INPUT RECORDS →
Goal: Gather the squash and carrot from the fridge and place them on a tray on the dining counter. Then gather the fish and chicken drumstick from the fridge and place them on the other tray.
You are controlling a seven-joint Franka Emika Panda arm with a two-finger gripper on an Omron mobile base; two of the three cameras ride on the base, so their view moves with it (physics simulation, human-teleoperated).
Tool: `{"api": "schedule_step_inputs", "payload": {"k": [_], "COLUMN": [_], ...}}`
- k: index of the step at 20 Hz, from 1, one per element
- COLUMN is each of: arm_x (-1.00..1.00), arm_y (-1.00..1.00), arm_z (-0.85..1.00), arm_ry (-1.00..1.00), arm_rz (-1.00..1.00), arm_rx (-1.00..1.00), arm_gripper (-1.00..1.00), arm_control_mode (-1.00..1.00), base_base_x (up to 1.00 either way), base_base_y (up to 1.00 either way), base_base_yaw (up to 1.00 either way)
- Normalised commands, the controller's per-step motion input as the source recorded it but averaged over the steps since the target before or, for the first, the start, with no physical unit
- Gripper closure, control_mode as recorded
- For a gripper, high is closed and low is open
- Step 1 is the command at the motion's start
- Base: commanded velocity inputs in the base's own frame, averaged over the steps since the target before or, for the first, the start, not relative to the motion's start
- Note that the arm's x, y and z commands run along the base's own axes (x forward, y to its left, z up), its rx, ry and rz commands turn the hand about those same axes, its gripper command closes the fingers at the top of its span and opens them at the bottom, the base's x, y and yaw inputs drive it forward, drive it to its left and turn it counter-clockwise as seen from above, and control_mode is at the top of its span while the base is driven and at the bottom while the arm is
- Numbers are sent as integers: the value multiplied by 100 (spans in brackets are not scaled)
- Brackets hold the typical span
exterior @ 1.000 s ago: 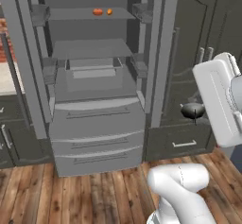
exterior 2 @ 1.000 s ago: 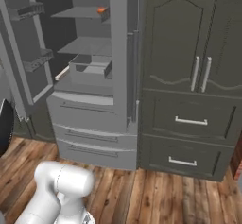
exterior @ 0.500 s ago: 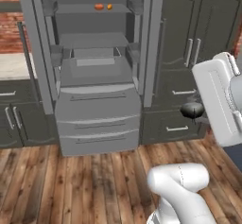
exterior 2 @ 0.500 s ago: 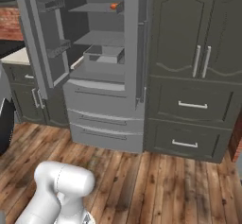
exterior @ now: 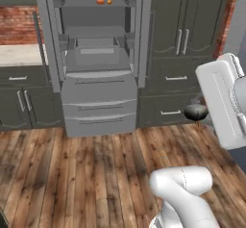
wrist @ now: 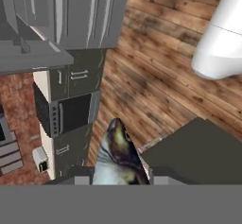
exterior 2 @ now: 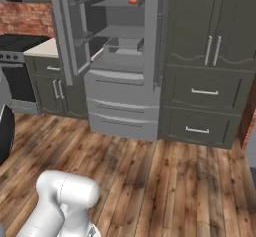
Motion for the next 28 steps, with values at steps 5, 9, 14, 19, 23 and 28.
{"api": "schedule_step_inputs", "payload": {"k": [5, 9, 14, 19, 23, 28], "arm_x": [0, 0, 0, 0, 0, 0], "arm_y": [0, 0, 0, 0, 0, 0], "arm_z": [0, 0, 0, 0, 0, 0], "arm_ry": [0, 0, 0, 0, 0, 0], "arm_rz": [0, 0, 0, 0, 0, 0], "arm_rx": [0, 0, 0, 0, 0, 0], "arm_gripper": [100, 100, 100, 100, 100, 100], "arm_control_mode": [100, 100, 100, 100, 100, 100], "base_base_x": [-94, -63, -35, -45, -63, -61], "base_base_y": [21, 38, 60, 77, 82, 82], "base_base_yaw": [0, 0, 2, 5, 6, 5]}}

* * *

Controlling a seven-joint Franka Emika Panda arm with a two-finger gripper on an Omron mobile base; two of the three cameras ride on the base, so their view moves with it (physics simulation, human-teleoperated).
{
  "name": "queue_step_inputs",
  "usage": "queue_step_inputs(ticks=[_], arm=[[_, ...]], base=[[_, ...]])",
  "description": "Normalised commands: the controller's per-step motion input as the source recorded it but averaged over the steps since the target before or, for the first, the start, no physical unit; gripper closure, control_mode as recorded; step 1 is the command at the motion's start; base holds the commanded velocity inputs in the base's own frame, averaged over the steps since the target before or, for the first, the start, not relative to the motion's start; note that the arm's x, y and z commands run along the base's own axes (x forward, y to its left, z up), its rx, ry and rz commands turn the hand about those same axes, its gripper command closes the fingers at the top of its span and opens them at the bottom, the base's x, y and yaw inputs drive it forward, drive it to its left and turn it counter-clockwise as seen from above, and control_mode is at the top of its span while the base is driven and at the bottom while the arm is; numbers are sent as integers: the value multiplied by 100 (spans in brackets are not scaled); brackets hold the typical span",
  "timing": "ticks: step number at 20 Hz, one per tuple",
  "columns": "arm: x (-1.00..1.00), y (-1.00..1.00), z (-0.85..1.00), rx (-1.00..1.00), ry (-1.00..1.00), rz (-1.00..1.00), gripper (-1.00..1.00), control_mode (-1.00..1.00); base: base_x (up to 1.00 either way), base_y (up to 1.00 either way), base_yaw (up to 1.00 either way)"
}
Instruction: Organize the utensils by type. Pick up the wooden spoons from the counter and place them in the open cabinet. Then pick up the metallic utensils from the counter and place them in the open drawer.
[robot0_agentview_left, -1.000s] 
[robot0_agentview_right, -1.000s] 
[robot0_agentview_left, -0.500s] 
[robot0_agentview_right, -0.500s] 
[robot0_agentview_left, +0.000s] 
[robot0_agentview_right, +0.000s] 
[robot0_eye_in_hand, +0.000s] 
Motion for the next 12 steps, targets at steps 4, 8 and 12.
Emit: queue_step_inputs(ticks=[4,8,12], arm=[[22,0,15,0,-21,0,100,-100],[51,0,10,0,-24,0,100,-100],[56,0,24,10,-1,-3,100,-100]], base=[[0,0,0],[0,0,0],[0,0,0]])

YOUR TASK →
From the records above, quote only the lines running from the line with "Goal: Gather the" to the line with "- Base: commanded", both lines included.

SOLUTION TO THE PROBLEM →
Goal: Gather the squash and carrot from the fridge and place them on a tray on the dining counter. Then gather the fish and chicken drumstick from the fridge and place them on the other tray.
You are controlling a seven-joint Franka Emika Panda arm with a two-finger gripper on an Omron mobile base; two of the three cameras ride on the base, so their view moves with it (physics simulation, human-teleoperated).
Tool: `{"api": "schedule_step_inputs", "payload": {"k": [_], "COLUMN": [_], ...}}`
- k: index of the step at 20 Hz, from 1, one per element
- COLUMN is each of: arm_x (-1.00..1.00), arm_y (-1.00..1.00), arm_z (-0.85..1.00), arm_ry (-1.00..1.00), arm_rz (-1.00..1.00), arm_rx (-1.00..1.00), arm_gripper (-1.00..1.00), arm_control_mode (-1.00..1.00), base_base_x (up to 1.00 either way), base_base_y (up to 1.00 either way), base_base_yaw (up to 1.00 either way)
- Normalised commands, the controller's per-step motion input as the source recorded it but averaged over the steps since the target before or, for the first, the start, with no physical unit
- Gripper closure, control_mode as recorded
- For a gripper, high is closed and low is open
- Step 1 is the command at the motion's start
- Base: commanded velocity inputs in the base's own frame, averaged over the steps since the target before or, for the first, the start, not relative to the motion's start

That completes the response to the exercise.